ACTIVITY → In the material below, find the line containing "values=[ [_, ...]" and the line containing "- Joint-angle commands", then reproduce exactly both of them and every line between, and nothing else.
++++++
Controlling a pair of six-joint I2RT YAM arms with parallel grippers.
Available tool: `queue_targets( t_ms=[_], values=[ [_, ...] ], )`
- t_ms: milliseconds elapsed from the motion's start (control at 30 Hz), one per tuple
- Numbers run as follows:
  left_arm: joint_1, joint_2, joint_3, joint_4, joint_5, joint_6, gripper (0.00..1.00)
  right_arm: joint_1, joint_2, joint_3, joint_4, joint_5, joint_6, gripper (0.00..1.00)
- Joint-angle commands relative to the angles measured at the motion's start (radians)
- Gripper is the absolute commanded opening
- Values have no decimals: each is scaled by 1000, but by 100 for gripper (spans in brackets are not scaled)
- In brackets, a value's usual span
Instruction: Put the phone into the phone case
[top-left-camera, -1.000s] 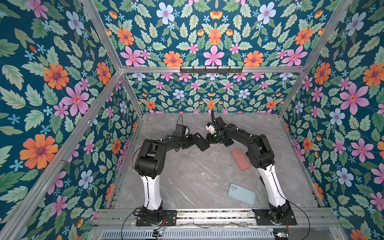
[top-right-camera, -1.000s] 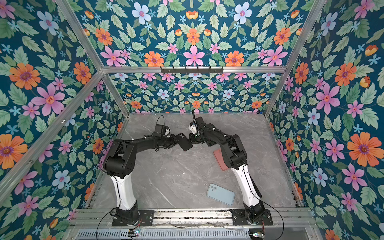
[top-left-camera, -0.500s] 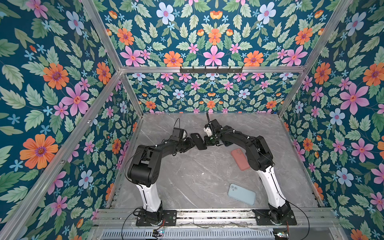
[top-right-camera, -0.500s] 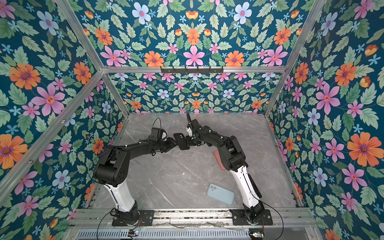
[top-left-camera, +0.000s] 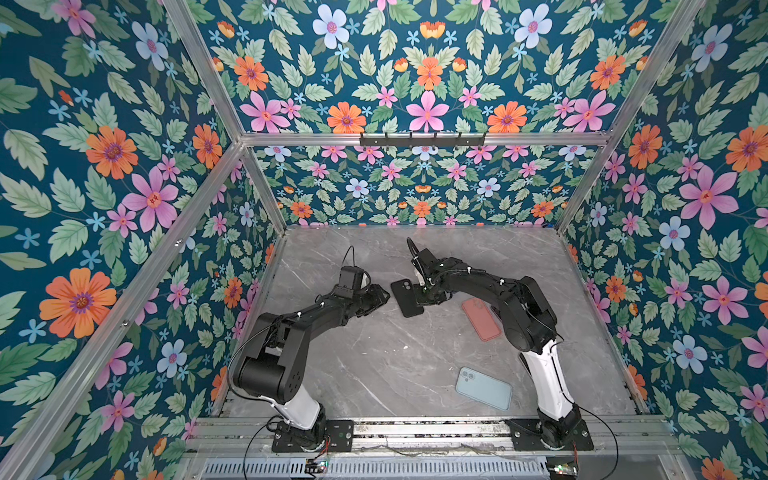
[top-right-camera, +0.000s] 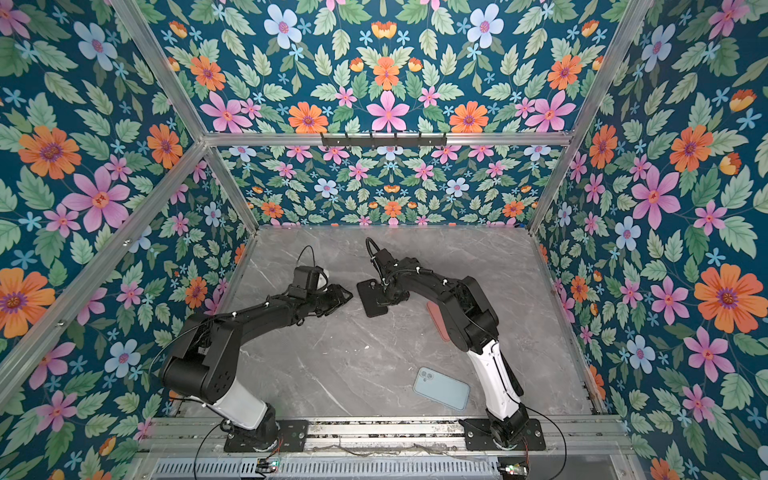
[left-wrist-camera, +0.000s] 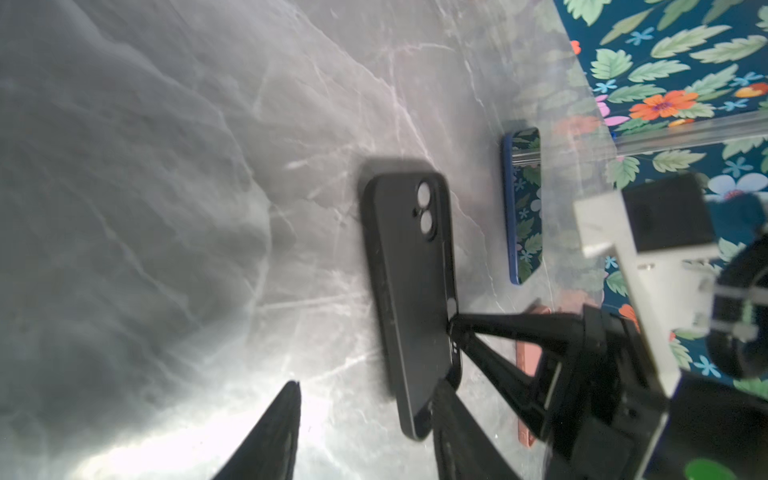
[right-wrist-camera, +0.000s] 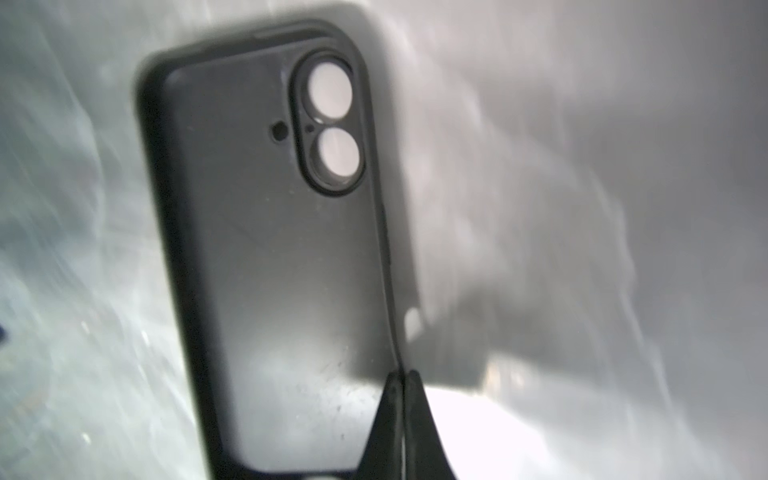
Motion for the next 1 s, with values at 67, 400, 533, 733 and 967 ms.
queue_targets(
  t_ms=[67,400,533,733,967],
  values=[
    [-36,-57,-79,69,-28,-60,54,36,-124,-180,8,82,107,0],
    [-129,-118,-149,87,-80,-101,54,121,-257,-390,66,98,212,2],
    [-142,-130,-172,90,-91,-105,54,133,-269,-424,87,81,231,12],
    [-154,-155,-187,72,-105,-103,55,144,-300,-468,135,23,259,22],
    [-156,-167,-188,44,-117,-90,55,144,-341,-498,137,4,272,25]
  ],
)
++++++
RESULT OF THE TASK →
Available tool: `queue_targets( t_ms=[_], values=[ [_, ...] ], )`
- t_ms: milliseconds elapsed from the motion's start (control at 30 Hz), one per tuple
- Numbers run as follows:
  left_arm: joint_1, joint_2, joint_3, joint_4, joint_5, joint_6, gripper (0.00..1.00)
  right_arm: joint_1, joint_2, joint_3, joint_4, joint_5, joint_6, gripper (0.00..1.00)
- Joint-angle commands relative to the angles measured at the motion's start (radians)

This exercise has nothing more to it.